Abdul Qadir

Posted on Apr 4

Building a Database Engine from Scratch

#cpp #java #database #beginners

How I Built a Database Engine from Scratch in C++

Most developers use databases every day — MySQL, PostgreSQL, SQLite — without ever thinking about what's happening underneath. I wanted to change that. So I built one from scratch.

This is the story of 4mulaQuery — a custom database engine written in C++, exposed through a Java Spring Boot REST API, containerized with Docker, and deployed live on the internet.

Why Build a Database?

I was studying data structures and kept asking myself — how does a real database actually store data? How does it find a record instantly among millions?

Books explain B+ Trees theoretically. But I wanted to feel it. So I built it.

The goal was simple: understand databases from the ground up, not just use them.

The Architecture

Browser
   │
   ▼
Java Spring Boot API
   │
   ▼ (stdin/stdout)
C++ Database Engine
   │
   ▼
4mulaQuery.db (Binary File)

Three completely independent layers — each doing one job.

Layer 1 — C++ Storage Engine

This is the heart of the project. No libraries. No shortcuts.
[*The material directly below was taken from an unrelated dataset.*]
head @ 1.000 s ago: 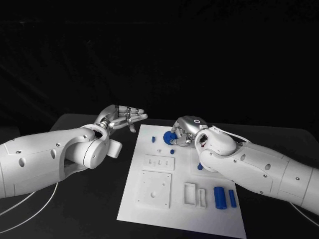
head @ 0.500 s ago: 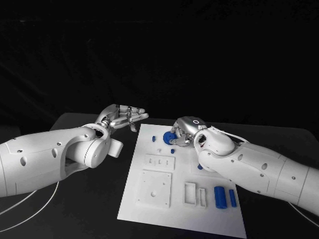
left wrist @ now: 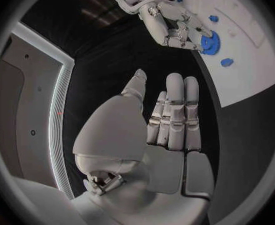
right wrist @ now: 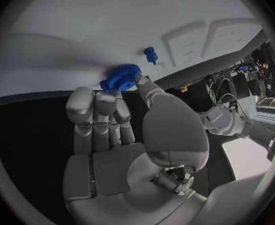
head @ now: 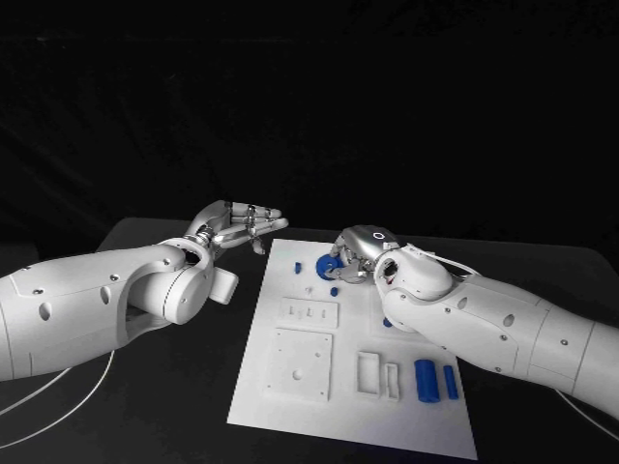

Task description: Assemble the parts on the task board

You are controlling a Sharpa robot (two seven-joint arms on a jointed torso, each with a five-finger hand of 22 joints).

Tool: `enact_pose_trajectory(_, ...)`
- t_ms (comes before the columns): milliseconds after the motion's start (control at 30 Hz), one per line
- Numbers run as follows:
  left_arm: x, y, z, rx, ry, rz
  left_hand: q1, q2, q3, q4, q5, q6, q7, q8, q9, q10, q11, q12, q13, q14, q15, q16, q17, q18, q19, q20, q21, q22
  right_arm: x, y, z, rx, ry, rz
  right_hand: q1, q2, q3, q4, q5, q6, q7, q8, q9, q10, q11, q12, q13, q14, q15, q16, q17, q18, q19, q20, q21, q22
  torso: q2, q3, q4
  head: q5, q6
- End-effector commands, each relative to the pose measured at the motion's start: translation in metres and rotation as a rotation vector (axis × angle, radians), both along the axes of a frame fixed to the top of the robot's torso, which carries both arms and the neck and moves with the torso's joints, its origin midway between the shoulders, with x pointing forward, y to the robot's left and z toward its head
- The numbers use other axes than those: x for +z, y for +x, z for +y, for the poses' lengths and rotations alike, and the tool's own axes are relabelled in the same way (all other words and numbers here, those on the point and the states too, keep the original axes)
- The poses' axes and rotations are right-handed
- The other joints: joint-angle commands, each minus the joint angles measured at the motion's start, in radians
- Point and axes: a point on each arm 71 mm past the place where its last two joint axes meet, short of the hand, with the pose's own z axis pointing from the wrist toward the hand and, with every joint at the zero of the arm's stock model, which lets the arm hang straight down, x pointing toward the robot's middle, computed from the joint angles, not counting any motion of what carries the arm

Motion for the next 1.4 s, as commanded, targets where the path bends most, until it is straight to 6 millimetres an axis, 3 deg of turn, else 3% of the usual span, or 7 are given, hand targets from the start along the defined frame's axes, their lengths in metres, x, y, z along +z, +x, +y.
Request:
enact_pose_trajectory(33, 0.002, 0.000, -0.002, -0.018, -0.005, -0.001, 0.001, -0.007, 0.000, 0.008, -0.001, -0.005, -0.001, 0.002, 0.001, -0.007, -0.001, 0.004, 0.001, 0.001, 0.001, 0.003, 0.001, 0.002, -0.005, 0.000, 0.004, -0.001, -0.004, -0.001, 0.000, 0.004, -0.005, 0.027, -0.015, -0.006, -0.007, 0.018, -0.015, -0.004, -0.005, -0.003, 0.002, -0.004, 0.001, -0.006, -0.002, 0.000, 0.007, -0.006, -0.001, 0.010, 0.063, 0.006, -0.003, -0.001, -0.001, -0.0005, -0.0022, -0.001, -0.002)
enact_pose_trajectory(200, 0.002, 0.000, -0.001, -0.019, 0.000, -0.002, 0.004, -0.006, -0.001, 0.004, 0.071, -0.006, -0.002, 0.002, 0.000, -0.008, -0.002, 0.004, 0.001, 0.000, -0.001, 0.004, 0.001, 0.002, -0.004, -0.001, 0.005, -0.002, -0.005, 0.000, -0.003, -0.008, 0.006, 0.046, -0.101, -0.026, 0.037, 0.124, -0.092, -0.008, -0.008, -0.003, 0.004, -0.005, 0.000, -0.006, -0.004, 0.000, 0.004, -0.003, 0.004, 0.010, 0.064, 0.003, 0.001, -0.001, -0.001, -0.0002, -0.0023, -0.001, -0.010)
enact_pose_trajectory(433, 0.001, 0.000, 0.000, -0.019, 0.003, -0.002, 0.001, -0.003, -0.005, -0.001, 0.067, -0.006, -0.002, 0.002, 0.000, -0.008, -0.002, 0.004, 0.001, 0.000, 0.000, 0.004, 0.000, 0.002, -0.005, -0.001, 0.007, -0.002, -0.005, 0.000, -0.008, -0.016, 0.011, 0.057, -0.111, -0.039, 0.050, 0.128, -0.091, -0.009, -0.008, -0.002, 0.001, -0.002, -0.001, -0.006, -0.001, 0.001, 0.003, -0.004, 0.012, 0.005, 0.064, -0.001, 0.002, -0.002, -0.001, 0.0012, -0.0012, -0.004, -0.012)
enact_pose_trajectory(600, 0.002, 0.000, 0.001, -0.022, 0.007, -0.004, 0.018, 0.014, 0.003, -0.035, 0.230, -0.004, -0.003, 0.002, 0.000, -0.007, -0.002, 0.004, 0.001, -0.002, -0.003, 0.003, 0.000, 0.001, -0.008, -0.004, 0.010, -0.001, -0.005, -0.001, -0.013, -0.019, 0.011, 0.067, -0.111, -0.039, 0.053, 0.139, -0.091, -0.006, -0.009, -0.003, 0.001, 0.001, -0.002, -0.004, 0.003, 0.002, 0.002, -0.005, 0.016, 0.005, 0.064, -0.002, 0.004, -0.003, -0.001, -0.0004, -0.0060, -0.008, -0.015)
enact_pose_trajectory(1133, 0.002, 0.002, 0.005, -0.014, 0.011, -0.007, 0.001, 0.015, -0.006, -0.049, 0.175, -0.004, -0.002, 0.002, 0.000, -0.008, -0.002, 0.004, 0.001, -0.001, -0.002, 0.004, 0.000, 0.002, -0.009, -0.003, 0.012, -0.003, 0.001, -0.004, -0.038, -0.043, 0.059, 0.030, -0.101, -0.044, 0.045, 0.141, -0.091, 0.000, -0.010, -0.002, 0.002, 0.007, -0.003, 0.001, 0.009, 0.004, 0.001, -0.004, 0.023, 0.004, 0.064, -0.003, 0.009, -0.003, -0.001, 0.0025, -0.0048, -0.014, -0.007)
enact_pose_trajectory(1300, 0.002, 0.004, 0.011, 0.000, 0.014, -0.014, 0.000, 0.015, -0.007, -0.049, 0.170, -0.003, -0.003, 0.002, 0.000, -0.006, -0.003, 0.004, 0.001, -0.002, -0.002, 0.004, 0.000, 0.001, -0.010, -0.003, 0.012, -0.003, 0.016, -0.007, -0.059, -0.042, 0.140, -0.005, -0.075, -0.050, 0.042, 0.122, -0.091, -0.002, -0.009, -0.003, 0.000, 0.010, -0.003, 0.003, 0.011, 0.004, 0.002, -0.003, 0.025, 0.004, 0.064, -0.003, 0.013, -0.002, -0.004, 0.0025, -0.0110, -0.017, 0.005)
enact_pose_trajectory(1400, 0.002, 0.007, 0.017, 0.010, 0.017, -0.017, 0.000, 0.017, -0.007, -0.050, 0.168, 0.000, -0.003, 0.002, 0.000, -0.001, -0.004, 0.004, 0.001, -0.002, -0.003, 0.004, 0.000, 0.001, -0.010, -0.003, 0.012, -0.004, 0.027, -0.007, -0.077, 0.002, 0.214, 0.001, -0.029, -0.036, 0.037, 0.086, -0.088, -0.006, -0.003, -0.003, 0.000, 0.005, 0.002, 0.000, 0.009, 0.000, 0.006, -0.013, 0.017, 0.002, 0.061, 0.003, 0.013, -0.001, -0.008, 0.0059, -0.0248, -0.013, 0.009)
Phase 1: Binary File Storage

First, I defined a fixed-width row schema:

struct Row {
    uint32_t id;           // 4 bytes
    char username[32];     // 32 bytes
    char email[255];       // 255 bytes
};
// Total: 291 bytes per row

Fixed-width means I can calculate any row's position instantly:

position = row_number × 291 bytes

A Pager class handles all disk I/O — reading and writing raw bytes.

Phase 2: B+ Tree Indexing

The first version used linear search — O(n). Fine for 100 records. Terrible for 100,000.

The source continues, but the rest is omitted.